▸ **EXERCISE INSTRUCTIONS**: Copy out the entries below in full and exactly.

Data extracted from a collection
◇ ◇ ◇ ◇ ◇

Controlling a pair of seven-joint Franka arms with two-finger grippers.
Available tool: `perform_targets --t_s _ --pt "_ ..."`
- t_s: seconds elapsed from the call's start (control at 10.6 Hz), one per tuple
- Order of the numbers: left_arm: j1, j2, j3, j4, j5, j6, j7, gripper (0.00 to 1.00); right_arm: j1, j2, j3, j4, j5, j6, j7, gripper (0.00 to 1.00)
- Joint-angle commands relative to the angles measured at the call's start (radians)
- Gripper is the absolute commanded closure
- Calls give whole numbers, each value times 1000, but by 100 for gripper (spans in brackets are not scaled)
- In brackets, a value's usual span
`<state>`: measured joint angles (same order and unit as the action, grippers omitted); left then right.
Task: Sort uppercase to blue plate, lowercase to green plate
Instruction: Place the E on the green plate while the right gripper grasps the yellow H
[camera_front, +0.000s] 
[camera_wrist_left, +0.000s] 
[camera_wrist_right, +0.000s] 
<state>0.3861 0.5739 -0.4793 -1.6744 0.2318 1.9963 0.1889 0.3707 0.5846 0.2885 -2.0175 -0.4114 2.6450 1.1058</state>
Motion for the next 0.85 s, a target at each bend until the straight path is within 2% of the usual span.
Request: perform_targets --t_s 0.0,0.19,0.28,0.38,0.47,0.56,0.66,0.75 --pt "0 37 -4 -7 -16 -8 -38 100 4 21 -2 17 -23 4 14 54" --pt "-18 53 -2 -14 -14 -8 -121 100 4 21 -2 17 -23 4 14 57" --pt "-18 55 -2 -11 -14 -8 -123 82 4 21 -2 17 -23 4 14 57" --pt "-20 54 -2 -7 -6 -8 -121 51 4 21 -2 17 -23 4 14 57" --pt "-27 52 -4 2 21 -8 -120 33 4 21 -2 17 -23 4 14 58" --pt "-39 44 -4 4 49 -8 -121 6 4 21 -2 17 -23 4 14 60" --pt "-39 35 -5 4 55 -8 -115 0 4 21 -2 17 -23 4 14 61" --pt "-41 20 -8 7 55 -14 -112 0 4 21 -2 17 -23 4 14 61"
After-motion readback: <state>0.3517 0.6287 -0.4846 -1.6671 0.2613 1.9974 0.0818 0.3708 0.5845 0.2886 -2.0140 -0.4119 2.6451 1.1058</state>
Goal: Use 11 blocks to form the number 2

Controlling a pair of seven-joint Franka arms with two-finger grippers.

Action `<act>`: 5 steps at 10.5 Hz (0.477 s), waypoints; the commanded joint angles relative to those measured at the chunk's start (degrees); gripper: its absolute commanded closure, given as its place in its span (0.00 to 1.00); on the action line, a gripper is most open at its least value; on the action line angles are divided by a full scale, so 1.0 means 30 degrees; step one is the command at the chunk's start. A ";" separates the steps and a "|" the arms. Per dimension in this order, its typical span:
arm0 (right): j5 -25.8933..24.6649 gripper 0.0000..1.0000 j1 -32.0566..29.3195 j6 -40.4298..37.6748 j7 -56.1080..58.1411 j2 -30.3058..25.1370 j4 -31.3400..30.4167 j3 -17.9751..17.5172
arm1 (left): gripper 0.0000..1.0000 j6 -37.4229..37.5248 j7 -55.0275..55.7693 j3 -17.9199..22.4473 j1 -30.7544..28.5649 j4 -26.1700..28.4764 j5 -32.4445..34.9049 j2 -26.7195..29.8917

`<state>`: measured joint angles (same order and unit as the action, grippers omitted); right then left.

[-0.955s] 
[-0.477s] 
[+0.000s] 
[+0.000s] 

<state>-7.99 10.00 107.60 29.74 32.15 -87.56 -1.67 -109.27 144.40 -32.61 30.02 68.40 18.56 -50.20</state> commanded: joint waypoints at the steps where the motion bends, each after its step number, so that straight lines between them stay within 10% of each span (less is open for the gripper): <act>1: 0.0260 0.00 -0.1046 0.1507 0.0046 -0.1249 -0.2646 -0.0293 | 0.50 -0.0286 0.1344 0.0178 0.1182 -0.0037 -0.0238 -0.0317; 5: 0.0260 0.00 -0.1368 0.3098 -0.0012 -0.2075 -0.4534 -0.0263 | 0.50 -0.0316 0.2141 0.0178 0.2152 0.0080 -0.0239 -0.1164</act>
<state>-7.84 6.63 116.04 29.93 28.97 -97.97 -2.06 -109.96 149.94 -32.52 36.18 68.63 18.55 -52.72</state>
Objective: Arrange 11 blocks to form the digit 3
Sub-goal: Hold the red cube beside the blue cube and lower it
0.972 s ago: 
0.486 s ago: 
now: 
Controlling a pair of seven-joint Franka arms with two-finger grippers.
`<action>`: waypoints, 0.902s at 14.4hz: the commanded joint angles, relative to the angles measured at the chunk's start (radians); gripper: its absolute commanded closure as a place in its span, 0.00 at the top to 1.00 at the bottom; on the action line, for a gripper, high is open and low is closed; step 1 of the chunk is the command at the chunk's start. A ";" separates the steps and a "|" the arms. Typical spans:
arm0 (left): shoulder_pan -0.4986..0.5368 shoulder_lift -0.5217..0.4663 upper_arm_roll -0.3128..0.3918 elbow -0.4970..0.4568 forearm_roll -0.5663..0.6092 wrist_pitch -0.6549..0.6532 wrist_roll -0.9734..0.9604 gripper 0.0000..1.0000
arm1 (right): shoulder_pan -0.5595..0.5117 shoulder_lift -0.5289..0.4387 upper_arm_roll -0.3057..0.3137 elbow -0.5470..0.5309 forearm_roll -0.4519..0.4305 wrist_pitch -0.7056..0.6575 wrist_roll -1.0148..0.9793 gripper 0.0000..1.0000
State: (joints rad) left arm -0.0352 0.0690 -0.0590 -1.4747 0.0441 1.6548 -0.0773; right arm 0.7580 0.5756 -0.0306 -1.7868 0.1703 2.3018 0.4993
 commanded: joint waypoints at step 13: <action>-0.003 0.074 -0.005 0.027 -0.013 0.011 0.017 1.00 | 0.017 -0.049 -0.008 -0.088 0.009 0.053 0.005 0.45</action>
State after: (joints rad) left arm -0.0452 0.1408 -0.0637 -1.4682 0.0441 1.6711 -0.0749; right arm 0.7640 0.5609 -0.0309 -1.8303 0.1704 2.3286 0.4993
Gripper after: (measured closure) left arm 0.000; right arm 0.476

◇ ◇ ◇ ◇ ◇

▸ **ANSWER BELOW**:
Controlling a pair of seven-joint Franka arms with two-finger grippers.
Available tool: `perform_targets --t_s _ --pt "_ ..."`
- t_s: seconds elapsed from the call's start (control at 10.6 Hz), one per tuple
- Order of the numbers: left_arm: j1, j2, j3, j4, j5, j6, j7, gripper (0.00 to 1.00); right_arm: j1, j2, j3, j4, j5, j6, j7, gripper (0.00 to 1.00)
- Joint-angle commands relative to the angles measured at the call's start (radians)
- Gripper is the absolute commanded closure
- Calls give whole numbers, each value times 1000, but by 100 for gripper (spans in brackets are not scaled)
- In brackets, a value's usual span
`<state>`: measured joint angles (same order and unit as the action, grippers omitted); left then right.
Task: Sort uppercase to blue plate, lowercase to green plate
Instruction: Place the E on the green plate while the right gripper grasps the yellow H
[camera_front, +0.000s] 
[camera_wrist_left, +0.000s] 
[camera_wrist_right, +0.000s] 
<state>0.3861 0.5739 -0.4793 -1.6744 0.2318 1.9963 0.1889 0.3707 0.5846 0.2885 -2.0175 -0.4114 2.6450 1.1058</state>
Motion for the next 0.85 s, a target at each bend until the straight path is within 2% of the usual span.
Request: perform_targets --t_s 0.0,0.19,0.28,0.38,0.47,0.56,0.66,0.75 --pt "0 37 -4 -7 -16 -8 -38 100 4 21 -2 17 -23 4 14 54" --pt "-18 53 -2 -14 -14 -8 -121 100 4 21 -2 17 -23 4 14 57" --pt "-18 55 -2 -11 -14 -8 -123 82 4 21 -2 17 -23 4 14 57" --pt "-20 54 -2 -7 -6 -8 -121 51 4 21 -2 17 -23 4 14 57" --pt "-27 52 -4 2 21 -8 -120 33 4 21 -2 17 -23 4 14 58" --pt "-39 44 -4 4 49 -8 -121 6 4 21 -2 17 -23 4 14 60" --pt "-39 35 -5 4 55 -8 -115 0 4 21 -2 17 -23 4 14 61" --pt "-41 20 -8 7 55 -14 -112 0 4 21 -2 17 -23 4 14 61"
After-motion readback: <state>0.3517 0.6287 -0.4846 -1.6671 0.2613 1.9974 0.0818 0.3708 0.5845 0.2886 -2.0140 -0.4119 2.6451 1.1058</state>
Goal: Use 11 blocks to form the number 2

Controlling a pair of seven-joint Franka arms with two-finger grippers.

Action `<act>`: 5 steps at 10.5 Hz (0.477 s), waypoints; the commanded joint angles relative to those measured at the chunk's start (degrees); gripper: its absolute commanded closure, given as its place in its span (0.00 to 1.00); on the action line, a gripper is most open at its least value; on the action line angles are divided by a full scale, so 1.0 means 30 degrees; step one is the command at the chunk's start. A ";" separates the steps and a "|" the arms. Per dimension in this order, its typical span:
arm0 (right): j5 -25.8933..24.6649 gripper 0.0000..1.0000 j1 -32.0566..29.3195 j6 -40.4298..37.6748 j7 -56.1080..58.1411 j2 -30.3058..25.1370 j4 -31.3400..30.4167 j3 -17.9751..17.5172
arm1 (left): gripper 0.0000..1.0000 j6 -37.4229..37.5248 j7 -55.0275..55.7693 j3 -17.9199..22.4473 j1 -30.7544..28.5649 j4 -26.1700..28.4764 j5 -32.4445..34.9049 j2 -26.7195..29.8917

`<state>`: measured joint angles (same order and unit as the action, grippers omitted); right then left.

[-0.955s] 
[-0.477s] 
[+0.000s] 
[+0.000s] 

<state>-7.99 10.00 107.60 29.74 32.15 -87.56 -1.67 -109.27 144.40 -32.61 30.02 68.40 18.56 -50.20</state> commanded: joint waypoints at the steps where the motion bends, each after its step number, so that straight lines between them stay within 10% of each span (less is open for the gripper): <act>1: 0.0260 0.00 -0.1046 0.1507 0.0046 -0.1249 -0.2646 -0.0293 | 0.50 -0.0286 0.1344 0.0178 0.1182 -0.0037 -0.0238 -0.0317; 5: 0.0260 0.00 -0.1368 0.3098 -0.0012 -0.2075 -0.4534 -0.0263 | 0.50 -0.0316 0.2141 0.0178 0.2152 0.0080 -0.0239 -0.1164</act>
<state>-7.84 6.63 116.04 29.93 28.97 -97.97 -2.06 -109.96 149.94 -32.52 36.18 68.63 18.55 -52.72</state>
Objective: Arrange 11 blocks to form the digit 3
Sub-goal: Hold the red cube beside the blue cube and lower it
0.972 s ago: 
0.486 s ago: 
now: 
Controlling a pair of seven-joint Franka arms with two-finger grippers.
`<action>`: waypoints, 0.902s at 14.4hz: the commanded joint angles, relative to the angles measured at the chunk's start (radians); gripper: its absolute commanded closure as a place in its span, 0.00 at the top to 1.00 at the bottom; on the action line, for a gripper, high is open and low is closed; step 1 of the chunk is the command at the chunk's start. A ";" separates the steps and a "|" the arms. Typical spans:
arm0 (left): shoulder_pan -0.4986..0.5368 shoulder_lift -0.5217..0.4663 upper_arm_roll -0.3128..0.3918 elbow -0.4970..0.4568 forearm_roll -0.5663..0.6092 wrist_pitch -0.6549..0.6532 wrist_roll -0.9734..0.9604 gripper 0.0000..1.0000
arm1 (right): shoulder_pan -0.5595..0.5117 shoulder_lift -0.5289..0.4387 upper_arm_roll -0.3057..0.3137 elbow -0.5470..0.5309 forearm_roll -0.4519..0.4305 wrist_pitch -0.7056..0.6575 wrist_roll -1.0148..0.9793 gripper 0.0000..1.0000
State: (joints rad) left arm -0.0352 0.0690 -0.0590 -1.4747 0.0441 1.6548 -0.0773; right arm 0.7580 0.5756 -0.0306 -1.7868 0.1703 2.3018 0.4993
 commanded: joint waypoints at step 13: <action>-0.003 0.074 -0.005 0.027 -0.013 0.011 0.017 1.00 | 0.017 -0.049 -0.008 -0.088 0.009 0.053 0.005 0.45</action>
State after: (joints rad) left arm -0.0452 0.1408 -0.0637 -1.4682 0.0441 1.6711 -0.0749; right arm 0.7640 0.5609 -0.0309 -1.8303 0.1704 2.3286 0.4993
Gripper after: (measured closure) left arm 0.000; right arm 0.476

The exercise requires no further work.